2) La policía le notifica a esa persona el requerimiento fiscal.

El jueves, el doctor Fernández se comunicó con la fiscalía N” 3, donde justificaron la medida con la letra del Código Contravencional: la policía puede exigir identificación y la fiscalía puede emitir comparendos obligatorios. Y aunque en esta oportunidad ambas cosas se combinaron para hacer evidente el atropello, no menos cierto es que la aplicación cotidiana de la letra del Código por parte de policía y fiscales tiene, en muchas casos, estas licencias.
Ya viernes, el director del Programa de Violencia Institucional del Cels, doctor Gustavo Palmieri y el doctor Gerardo Fernández se presentaron en la fiscalía para exigir el retiro de la policía y explicaciones sobre esta medida. La repuesta: es un procedimiento habitual en ese fuero. Ahora, el Cels está evaluando un pedido de informes para que, oficialmente, el Ministerio fiscal contravencional detalle causa, motivo y cantidad de casos en los que utilizó esta vía “compulsiva” .
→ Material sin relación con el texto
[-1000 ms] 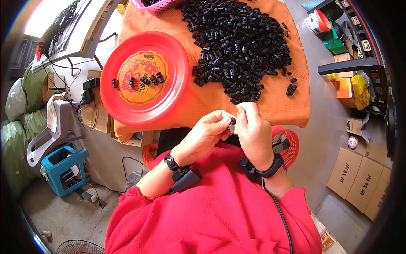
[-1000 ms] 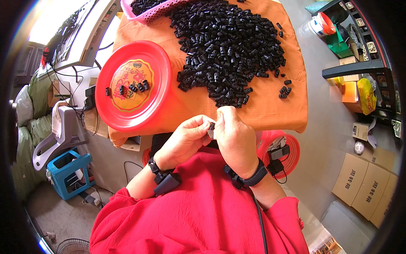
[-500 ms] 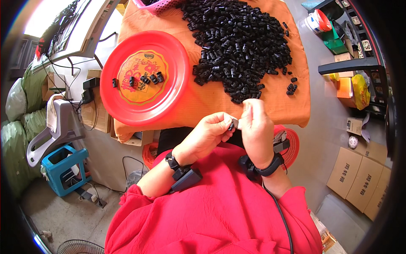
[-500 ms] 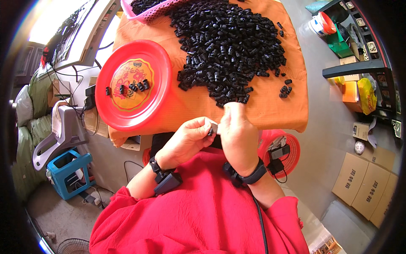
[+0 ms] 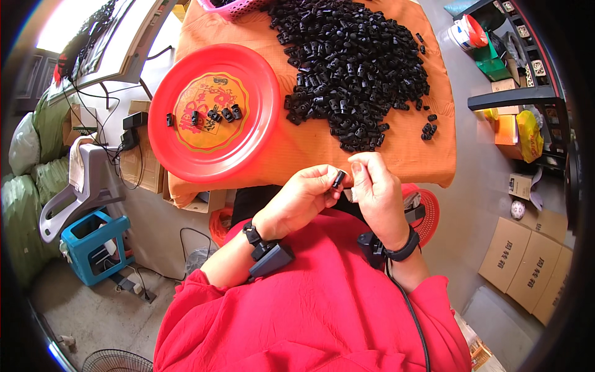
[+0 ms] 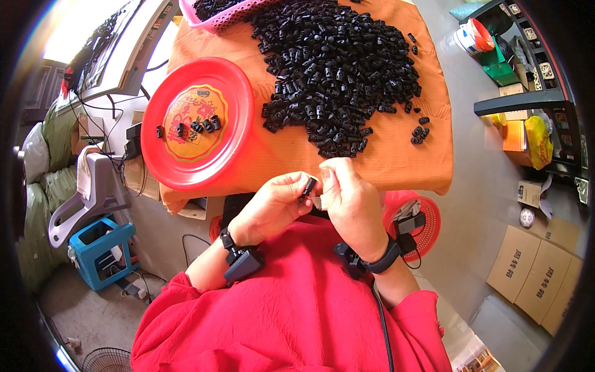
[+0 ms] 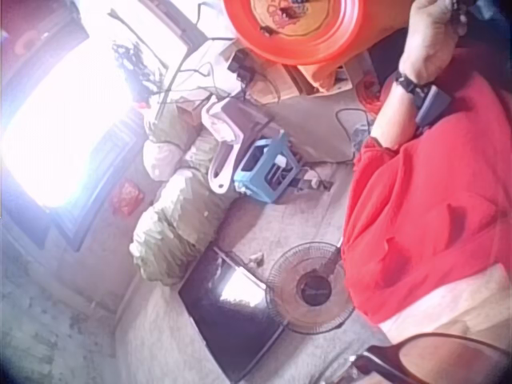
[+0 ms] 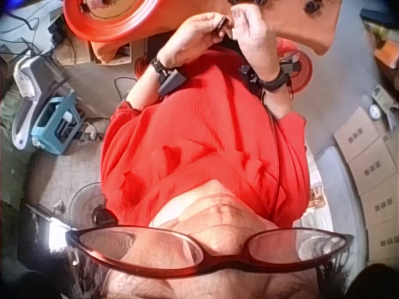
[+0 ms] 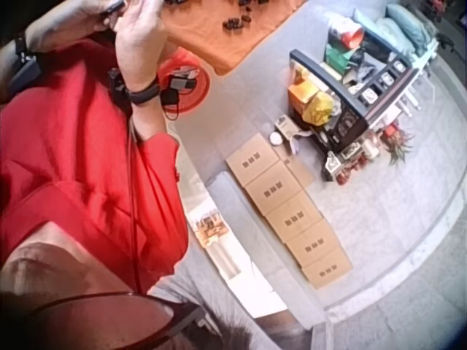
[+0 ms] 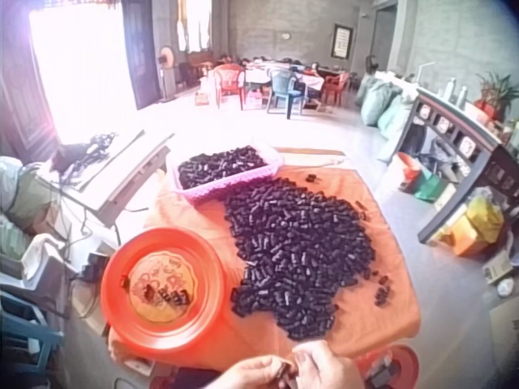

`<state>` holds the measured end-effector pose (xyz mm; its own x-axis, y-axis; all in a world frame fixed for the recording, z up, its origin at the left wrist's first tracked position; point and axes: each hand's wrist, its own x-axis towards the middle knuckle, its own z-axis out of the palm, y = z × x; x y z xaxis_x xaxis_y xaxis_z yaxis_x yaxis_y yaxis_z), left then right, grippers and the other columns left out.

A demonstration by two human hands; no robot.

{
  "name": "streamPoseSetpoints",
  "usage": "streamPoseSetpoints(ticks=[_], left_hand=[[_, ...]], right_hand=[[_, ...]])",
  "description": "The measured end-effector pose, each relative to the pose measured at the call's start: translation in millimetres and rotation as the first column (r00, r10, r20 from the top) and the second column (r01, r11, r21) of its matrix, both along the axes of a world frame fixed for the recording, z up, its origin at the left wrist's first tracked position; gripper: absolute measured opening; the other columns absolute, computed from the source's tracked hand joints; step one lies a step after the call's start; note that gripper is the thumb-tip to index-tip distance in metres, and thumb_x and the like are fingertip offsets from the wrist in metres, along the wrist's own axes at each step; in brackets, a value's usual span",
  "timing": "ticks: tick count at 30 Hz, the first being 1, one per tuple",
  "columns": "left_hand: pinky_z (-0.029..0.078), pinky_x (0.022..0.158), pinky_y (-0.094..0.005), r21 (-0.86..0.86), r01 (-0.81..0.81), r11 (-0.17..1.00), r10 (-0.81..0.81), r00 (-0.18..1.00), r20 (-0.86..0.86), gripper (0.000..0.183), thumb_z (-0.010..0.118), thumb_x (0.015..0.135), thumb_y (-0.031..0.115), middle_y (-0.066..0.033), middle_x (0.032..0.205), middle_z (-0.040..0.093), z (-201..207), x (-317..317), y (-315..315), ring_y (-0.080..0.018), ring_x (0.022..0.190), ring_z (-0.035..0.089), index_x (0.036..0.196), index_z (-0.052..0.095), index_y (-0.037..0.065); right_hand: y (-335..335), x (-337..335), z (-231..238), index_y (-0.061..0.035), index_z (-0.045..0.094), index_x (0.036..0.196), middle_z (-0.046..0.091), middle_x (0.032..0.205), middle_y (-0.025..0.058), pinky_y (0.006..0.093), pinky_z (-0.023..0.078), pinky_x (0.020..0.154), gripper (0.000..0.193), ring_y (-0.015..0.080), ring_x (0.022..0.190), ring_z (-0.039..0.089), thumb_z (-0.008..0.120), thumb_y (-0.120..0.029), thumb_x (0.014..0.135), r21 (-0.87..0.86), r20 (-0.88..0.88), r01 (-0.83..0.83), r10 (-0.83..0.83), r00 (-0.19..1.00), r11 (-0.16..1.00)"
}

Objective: Sorting and inspecting small black plastic components on a table.

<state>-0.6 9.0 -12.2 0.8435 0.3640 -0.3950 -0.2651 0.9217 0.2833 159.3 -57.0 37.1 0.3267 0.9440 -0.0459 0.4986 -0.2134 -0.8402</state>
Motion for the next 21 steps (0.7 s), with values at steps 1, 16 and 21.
streamPoseSetpoints(ticks=[1,16,21], left_hand=[[0.047,0.082,-0.0274,0.000,-0.001,1.000,0.001,1.000,-0.001,0.016,0.055,0.101,0.015,-0.0058,0.105,0.064,0,1,0,-0.0115,0.087,0.057,0.108,0.062,0.002],[0.052,0.061,-0.0290,-0.015,0.033,0.999,-0.033,0.999,0.002,0.026,0.050,0.100,0.029,-0.0074,0.092,0.062,3,-3,14,-0.0229,0.086,0.066,0.102,0.060,0.006],[0.053,0.056,-0.0279,-0.039,-0.070,0.997,0.065,0.992,-0.105,0.027,0.051,0.102,0.030,-0.0076,0.086,0.061,22,15,33,-0.0233,0.076,0.068,0.100,0.060,0.005]], right_hand=[[0,-2,4,-0.0049,0.058,0.104,0.059,0.064,0.0076,0.0315,0.047,0.050,0.011,0.0165,0.054,0.062,0.059,-0.015,0.100,0.000,-0.001,-0.001,0.001,1.000,1.000],[2,12,3,-0.0034,0.057,0.097,0.052,0.069,-0.0021,0.0235,0.045,0.053,0.010,0.0042,0.058,0.048,0.055,-0.011,0.103,-0.014,-0.366,0.024,-0.028,0.930,1.000],[2,32,6,-0.0038,0.057,0.095,0.049,0.068,-0.0038,0.0220,0.044,0.054,0.011,0.0032,0.057,0.046,0.055,-0.012,0.103,-0.019,-0.336,0.099,-0.100,0.937,0.995]])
Luego de todas estas gestiones, pudimos finalmente conocer el origen del procedimiento: Claudia Acuña será llevada a juicio por la supuesta infracción al artículo 80 del Código Contravencional. El artículo convierte en contraventor a ”quien mancha o ensucia por cualquier medio bienes de propiedad pública o privada” y puede ser sancionado con “de uno (1) a quince (15) días de trabajos de utilidad pública o multa de doscientos ($ 200) a tres mil ($ 3.000) pesos.” El acta se labró en ocasión de la presentación del libro Ninguna mujer nace para puta, cuando un grupo de mujeres artistas, periodistas, prostitutas e intelectuales denunciaron la explotación sexual de mujeres y niñas con complicidad policial, política y judicial.
Tal como narró Claudia Acuña días después, en un debate del que también participaron Nelson Castro y Tomás Abraham–organizado por los familiares de Cromañón-, el día de la acción: “Nos rodearon tres móviles policiales y nos amenazaron con levantar cargos penales. Gracias a la intervención del abogado Claudio Pandolfi la policía se ubicó. Llegó entonces, un oficial inspector que recibió por teléfono la orden de la fiscal. Entonces, nos hicieron un acta que hicimos leer en voz alta. Decía, al mencionar las pruebas del delito: el personal policial comprobó la escritura de frases tales como “el Código Contravencional es la coima policial”.